Implementing rules

INSPIRE helps to standardize national infrastructures within the EU through a number of EU regulations that describe the various components of a geodata infrastructure. These EU regulations are called implementing rules.

What do the regulations mean?

The rules shall ensure that the spatial data infrastructure is compatible and usable both nationally and transboundary at European level. The implementing rules are adopted as decisions or regulations by the European Commission, which means that they are directly binding in all Member States.

Take part of the regulations

Review the implementing rules on the European Commission's website (new window).

In support of the implementing rules, there are technical guidelines (new window ) which describes how the implementing rules can be implemented in a good way. In Sweden, we have chosen to follow the technical guidelines.


EU Member States shall create metadata for services and spatial data sets within the themes set out in the three annexes to the Directive and keep metadata up to date.

The implementing rules for metadata shall:

  • make it easier to find available spatial data and services,
  • determine if data and services can be used for a specific purpose,
  • provide information on terms of use.

The national metadata profile for geodata is a specification and guidance for uniformly describing data and services. The metadata profile is customized to publish geodata and services in the Geodata portal and meet the requirements of the INSPIRE directive.

The current guidelines for metadata according to INSPIRE are those described in Technical Guidance for the implementation of INSPIRE dataset and service metadata based on ISO / TS 19139: 200 (new window) and are called INSPIRE MD TG v2.0.

Data specifications

A requirement that INSPIRE sets is that data must be transformed, harmonized, so that they can be combined. For this to be possible, INSPIRE defines a mini-set of elements that are mandatory and must therefore be included in the amount of information. This is described in the data specification for the theme. The data specifications (new window) set the requirements for interoperability and harmonization of data sets and services. The data specifications produced within the framework of INSPIRE all follow the same template and have the same section division according to the ISO standard 19131, which is a standard for how a specification for geodata should be structured.

To be able to exchange data on a In a standardized way, in Sweden but also throughout the EU, data specifications are necessary. The data specification specifies:

  • the object types and attributes that a certain amount of data should contain and
  • how the information should be structured and
  • in what format it should be provided.

In order to be able to live up to the requirements in the data specification, the amount of information must therefore have information that can correspond to the relatively few mandatory attributes that exist for the data theme. Find Your Scope (new window) is a tool developed to help determine which attributes are necessary for a data theme.

Network services

EU Member States should create services that make it possible to search, view, download, convert and connect with other services. Implementing rules for network services (new window) states:

  • specific requirements for the different service types
  • quality requirements - performance, capacity and availability.

Search service makes it possible to search for geodata and information management services with starting point in the content of the corresponding metadata and to display the content of the metadata.

Display service makes it possible to see geodata - navigate and pan, lay different layers of information on each other and separately and to find explanatory information in the metadata. 

Download service allows you to download and, if appropriate, directly access copies of spatial data.

Follow-up and reporting

From 2019, INSPIRE will be followed up with automatic methods (new window) with automatic methods. On 15 December each year, the European Commission harvests a result from INSPIRE Geoportal. Member States' reporting is now reported via an online form.

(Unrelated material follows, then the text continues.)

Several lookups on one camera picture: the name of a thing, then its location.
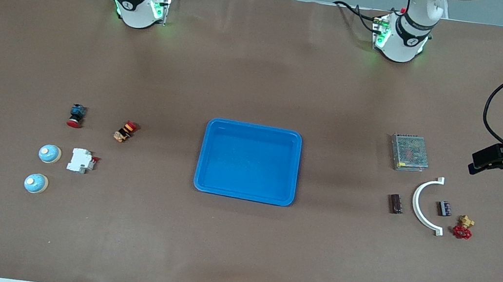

Sweden's report and follow-up for 2020 (new window)

Previous years' reports and follow-ups (new window)

Data and service sharing

In order for geodata and services to be of full benefit to society, they need to be easy to use and easily accessible. Implementing data and service sharing rules (new window) sets out how Member States are to provide geodata and services through harmonized conditions. Metadata must contain the conditions that apply to access and use geodata and services. Geodata and services must be available without delay and no later than 20 days after written request. Organizations that provide fee-based spatial data and services should be able to provide information on how the fees have been calculated.